Saved entries
= = = =
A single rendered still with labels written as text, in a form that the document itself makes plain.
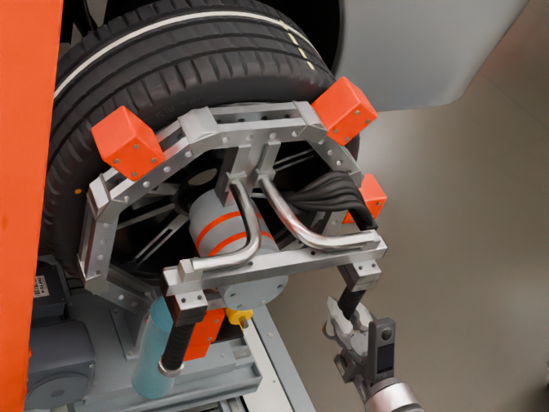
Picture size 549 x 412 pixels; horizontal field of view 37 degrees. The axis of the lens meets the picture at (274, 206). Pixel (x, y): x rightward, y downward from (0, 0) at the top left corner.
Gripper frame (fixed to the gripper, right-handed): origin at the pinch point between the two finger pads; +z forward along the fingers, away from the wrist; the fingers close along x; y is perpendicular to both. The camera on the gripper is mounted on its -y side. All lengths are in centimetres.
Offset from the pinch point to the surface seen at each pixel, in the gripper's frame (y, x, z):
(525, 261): 82, 138, 50
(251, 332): 75, 18, 40
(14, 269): -16, -61, 6
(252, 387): 71, 9, 21
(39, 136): -43, -59, 6
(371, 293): 83, 69, 50
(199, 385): 68, -6, 24
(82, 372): 46, -39, 22
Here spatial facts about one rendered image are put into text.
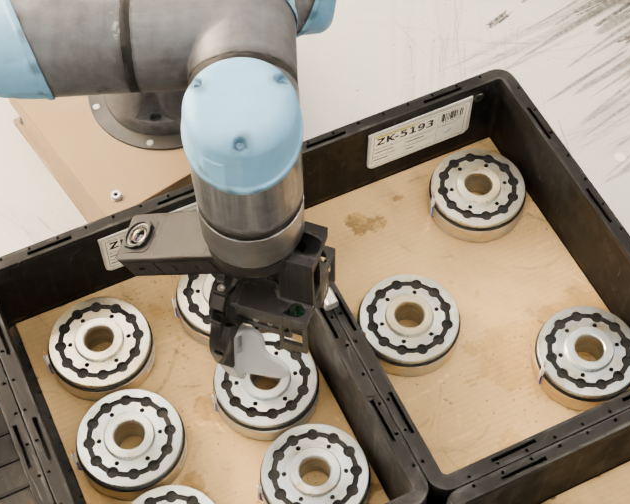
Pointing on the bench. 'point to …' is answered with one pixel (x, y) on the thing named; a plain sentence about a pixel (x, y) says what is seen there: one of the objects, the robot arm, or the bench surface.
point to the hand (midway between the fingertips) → (245, 337)
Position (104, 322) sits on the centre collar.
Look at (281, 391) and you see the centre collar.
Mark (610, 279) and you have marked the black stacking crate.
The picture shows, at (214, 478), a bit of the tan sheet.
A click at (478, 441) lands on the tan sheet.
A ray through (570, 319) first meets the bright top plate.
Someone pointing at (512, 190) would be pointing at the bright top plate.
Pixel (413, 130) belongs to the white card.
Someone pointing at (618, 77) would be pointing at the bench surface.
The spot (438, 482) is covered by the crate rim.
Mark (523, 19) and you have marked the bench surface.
= = = =
#### PROMPT:
Repeat the data in full and exactly. Omit pictures.

#### YOUR RESPONSE:
A single rendered still with labels written as text, in a form that the document itself makes plain.
Picture size 549 x 412 pixels; horizontal field of view 37 degrees. The axis of the lens meets the picture at (274, 206). Pixel (x, y): x rightward, y downward from (0, 0) at the top left corner.
Gripper frame (fixed to the gripper, right-handed): origin at the pinch point between the two finger pads; +z forward along the fingers, away from the wrist; the fingers close along x; y is perpendicular to both. The camera on the gripper is mounted on its -y side. All lengths are in centimetres.
Offset from the pinch point to the surface seen at each pixel, in the gripper's frame (y, x, z):
(525, 261): 82, 138, 50
(251, 332): 75, 18, 40
(14, 269): -16, -61, 6
(252, 387): 71, 9, 21
(39, 136): -43, -59, 6
(371, 293): 83, 69, 50
(199, 385): 68, -6, 24
(82, 372): 46, -39, 22
Here spatial facts about one rendered image are put into text.
Pointing on the bench. 'point to …' is answered with one pixel (x, y) on the thing named; a plain sentence about a pixel (x, y) says what is seen there: one of the objects, the robot arm, or the bench surface.
point to the hand (midway between the fingertips) → (245, 337)
Position (104, 322) sits on the centre collar.
Look at (281, 391) and you see the centre collar.
Mark (610, 279) and you have marked the black stacking crate.
The picture shows, at (214, 478), a bit of the tan sheet.
A click at (478, 441) lands on the tan sheet.
A ray through (570, 319) first meets the bright top plate.
Someone pointing at (512, 190) would be pointing at the bright top plate.
Pixel (413, 130) belongs to the white card.
Someone pointing at (618, 77) would be pointing at the bench surface.
The spot (438, 482) is covered by the crate rim.
Mark (523, 19) and you have marked the bench surface.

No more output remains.